Rex Tillerson goes long on India-US relationship
Rex Tillerson is currently on his first visit to India in his capacity as the US secretary of state. The stage for the visit, however, was set last week with Tillerson’s speech on “Defining our relationship with India for the next century” at the Center for Strategic and International Studies (CSIS), a premier Washington, DC-based think tank. In an extremely warm speech, Tillerson highlighted a number of points of convergence between the two erstwhile “estranged democracies”. India and the US, Tillerson noted, share not just common values but also a common vision for the future. The latter is very important: After all, the two countries did share democratic values even when the US imposed sanctions on India for the 1998 Pokhran nuclear tests. It was during the Jaswant Singh-Strobe Talbott talks that followed that the two countries formulated the need to work together in light of their common vision for Asia’s future.
Tillerson’s speech laid great emphasis on “a free and open Indo-Pacific” and the crucial role of India and the US in realizing this goal. While designating India and the US as “the two bookends of stability”, Tillerson was quite forthright on the implications of China’s rise. In fact, he was more critical of China than one could expect of any Indian official speaking on record. While China has risen, Tillerson said, it “has done so less responsibly” than India.
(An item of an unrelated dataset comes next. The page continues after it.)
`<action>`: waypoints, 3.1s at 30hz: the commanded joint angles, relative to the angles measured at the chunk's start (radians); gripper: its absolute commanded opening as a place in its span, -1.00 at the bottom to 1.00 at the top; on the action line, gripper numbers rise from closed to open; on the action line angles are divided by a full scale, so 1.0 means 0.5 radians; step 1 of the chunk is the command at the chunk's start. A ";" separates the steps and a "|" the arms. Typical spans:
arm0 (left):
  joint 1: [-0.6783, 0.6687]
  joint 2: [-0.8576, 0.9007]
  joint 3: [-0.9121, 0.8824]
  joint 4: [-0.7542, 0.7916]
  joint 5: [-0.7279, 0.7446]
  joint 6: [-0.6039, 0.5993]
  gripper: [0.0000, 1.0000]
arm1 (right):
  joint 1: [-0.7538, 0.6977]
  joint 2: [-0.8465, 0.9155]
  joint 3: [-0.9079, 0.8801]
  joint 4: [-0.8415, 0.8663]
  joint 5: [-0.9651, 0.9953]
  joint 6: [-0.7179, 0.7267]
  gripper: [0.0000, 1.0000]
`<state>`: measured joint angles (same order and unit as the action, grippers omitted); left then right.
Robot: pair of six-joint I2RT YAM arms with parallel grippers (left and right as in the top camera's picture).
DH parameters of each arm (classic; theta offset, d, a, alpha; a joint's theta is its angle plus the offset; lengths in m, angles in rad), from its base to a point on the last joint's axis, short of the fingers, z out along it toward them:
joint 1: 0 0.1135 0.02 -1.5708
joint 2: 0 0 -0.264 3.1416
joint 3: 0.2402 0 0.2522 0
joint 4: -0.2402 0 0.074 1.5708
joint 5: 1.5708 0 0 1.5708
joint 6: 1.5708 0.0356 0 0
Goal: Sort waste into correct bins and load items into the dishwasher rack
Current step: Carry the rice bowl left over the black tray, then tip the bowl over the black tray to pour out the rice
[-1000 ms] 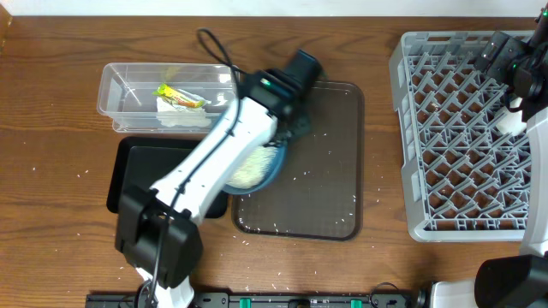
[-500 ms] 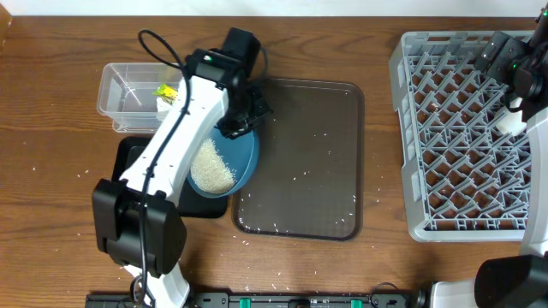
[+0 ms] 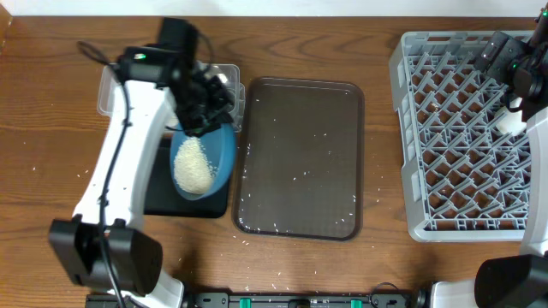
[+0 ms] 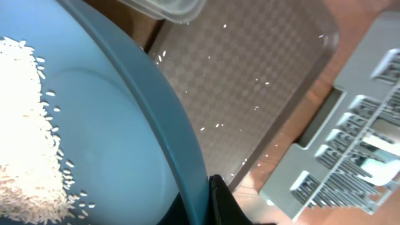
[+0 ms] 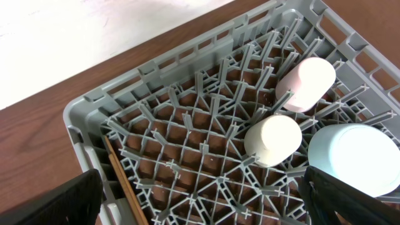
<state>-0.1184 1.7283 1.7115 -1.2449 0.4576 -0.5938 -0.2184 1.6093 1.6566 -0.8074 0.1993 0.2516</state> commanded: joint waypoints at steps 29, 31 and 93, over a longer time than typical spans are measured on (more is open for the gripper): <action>0.636 -0.030 -0.442 0.151 1.283 0.754 -0.88 | 0.005 -0.002 0.047 -0.002 0.027 -0.019 0.99; 0.683 -0.029 -0.443 0.143 1.318 0.753 -0.88 | 0.005 -0.001 0.047 -0.003 0.027 -0.019 0.99; 1.628 -0.037 -0.655 -0.476 1.882 1.813 -0.88 | 0.005 -0.001 0.047 -0.003 0.027 -0.019 0.99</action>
<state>0.6910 1.7203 1.3811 -1.5043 1.3746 0.2790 -0.2184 1.6093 1.6566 -0.8078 0.1993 0.2516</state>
China was also blamed for subverting the sovereignty of neighbouring countries, undermining the international rules-based order and pursuing “predatory economics”.
This was also the first instance of the Donald Trump administration giving a glimpse of its evolving position on China’s Belt and Road Initiative (BRI). While recognizing the need for infrastructure financing for a number of countries in the region, Tillerson expressed his concerns about the opaque financing structures used by China that saddle recipient countries with unsustainable levels of debt. This perfectly echoes the reasons stated by India when it decided to sit out the inaugural Belt and Road Forum in May. More importantly, the US has begun deliberating, Tillerson informed, along with other like-minded countries, on an alternative financing mechanism to counter the BRI.
On Afghanistan, Tillerson reiterated Trump’s desire to involve India more in contributing to developmental assistance to the war-ravaged nation. He urged Pakistan to take decisive action against terrorist groups on its soil but also recognized Islamabad as an important partner in the region. Offering more clarity on the US’ Pakistan policy, Tillerson said in Afghanistan on Monday that the US’ relationship with Pakistan is “conditions-based”, that is, based on whether Islamabad takes the action Washington feels is necessary.
The Tillerson speech, however, has failed to impress the sceptics. Some of the issues raised by them are important and should be acknowledged and, to the extent possible, addressed. One, they suggest that President Trump cannot be relied upon. After castigating Pakistan for harbouring terrorists in his August speech, Trump recently praised Pakistan for the help it provided in securing the release of an American woman and her family from the Haqqani network’s captivity. But Trump’s remarks and tweets were contextual to this case. Tillerson’s remarks, on the other hand, lay out the contours of American policy.
Two, the sceptics point to reports in the American media on a rift between Tillerson and his President. It is being widely speculated that Tillerson will either resign—he apparently has already threatened to resign once—or will be shown the door anytime. But irrespective of his prospects in the state department, Tillerson was speaking for the Trump administration in his CSIS address. It seems unlikely that he could have said all that he did, especially on China and the BRI, without Trump being on the same page.
Three, it has long been understood that the US’ inclination to involve India in East Asia is not matched by its desire to accommodate New Delhi in the Af-Pak region. The unstated aspect of US policy on South Asia has involved maintaining a balance between India and Pakistan and this has been so even in a period of significant bilateral progress over the last two decades. Trump’s Afghanistan strategy is a marked departure on this count. But Tillerson’s relative softness on Pakistan—calling it an important US partner in the region—his recent tweets and remarks, and chief of staff John Kelly referring to the Pakistanis as “great partners”, have raised suspicions about a reversion to the historical mean. Indian policymakers will watch the developments on this front closely.
And last, the sceptics are right in underscoring the contradictions in Trump’s Afghanistan strategy and his rhetoric on Iran. US-Iran confrontation is unlikely to end well for India’s Afghanistan ambitions. But one has to acknowledge at the same time that the US remains the pre-eminent power in Afghanistan and New Delhi can hardly achieve anything if it is on the wrong side of Washington.
These are early policy pronouncements from the Trump administration—execution remains the key. However, New Delhi’s initial concerns over not having a familiar face in the Trump administration have now been allayed by Tillerson, defence secretary James Mattis and national security adviser H.R. McMaster. If Tillerson continues in his role, he has shown the promise to be India’s Ashton Carter—the former defence secretary was a great friend of India—in the Trump administration.